■ WHAT IS REQUIRED
Exactly and only the lines from the one with "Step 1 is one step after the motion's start" through the end of the listing are to be transcribed, both ends included.
##### DATA SHOWN
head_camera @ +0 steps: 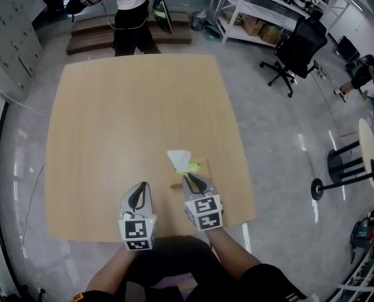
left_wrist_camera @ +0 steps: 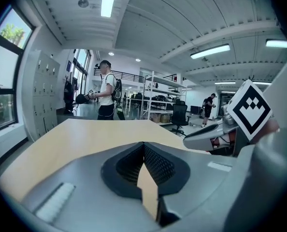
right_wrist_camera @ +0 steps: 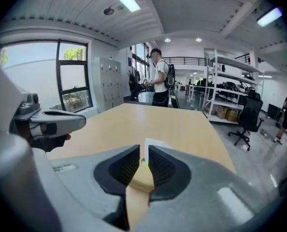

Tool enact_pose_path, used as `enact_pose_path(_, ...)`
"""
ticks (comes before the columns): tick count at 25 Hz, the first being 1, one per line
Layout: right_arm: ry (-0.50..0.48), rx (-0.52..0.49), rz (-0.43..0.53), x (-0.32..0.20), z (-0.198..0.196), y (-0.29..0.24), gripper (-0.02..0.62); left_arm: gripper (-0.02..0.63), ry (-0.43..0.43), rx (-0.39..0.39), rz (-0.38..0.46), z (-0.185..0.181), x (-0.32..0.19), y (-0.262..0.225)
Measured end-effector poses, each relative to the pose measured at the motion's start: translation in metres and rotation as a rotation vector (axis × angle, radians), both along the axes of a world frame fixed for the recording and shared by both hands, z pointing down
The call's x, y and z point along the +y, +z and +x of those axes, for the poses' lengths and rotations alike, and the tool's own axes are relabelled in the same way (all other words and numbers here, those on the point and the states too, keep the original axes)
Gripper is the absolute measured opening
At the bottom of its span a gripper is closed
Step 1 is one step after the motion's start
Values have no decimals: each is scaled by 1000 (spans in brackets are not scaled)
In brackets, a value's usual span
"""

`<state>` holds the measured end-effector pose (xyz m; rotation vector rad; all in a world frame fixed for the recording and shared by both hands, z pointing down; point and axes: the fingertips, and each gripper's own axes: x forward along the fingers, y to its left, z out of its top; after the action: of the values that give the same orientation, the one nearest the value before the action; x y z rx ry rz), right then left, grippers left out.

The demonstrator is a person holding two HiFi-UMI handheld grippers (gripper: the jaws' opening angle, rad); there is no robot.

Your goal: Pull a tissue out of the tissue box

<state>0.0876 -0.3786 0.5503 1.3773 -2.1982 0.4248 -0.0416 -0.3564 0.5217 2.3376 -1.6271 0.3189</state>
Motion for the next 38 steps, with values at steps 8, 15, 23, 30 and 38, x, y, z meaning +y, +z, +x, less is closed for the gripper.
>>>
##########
■ EXERCISE ANSWER
Step 1 is one step after the motion's start
Values have no decimals: each is scaled by 1000 (spans in brackets are not scaled)
In brackets, a value's usual span
"""

`<state>` holds the measured end-effector pose (xyz m; rotation vector rad; all in a world frame fixed for the recording and shared by both hands, z pointing down; point and axes: the fingertips, and each gripper's own axes: x forward along the fingers, y to its left, z out of its top; after the action: of the values that give the same orientation, the one nearest the value before the action; x y z rx ry rz), right then left, grippers left out.

The demonstrator is a person holding two HiFi-UMI handheld grippers (gripper: the jaws' opening angle, rad); there is no robot.

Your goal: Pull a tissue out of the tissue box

<state>0.0876 -0.3786 0.5503 1.3773 -2.1982 0.4248 -0.0416 -0.3564 0.5217 2.3376 -1.6271 0.3189</state>
Motion for the next 38 steps, with values at steps 8, 15, 23, 30 and 38, x, y, z meaning +y, +z, +x, less is closed for the gripper.
>>>

Now the output is complete.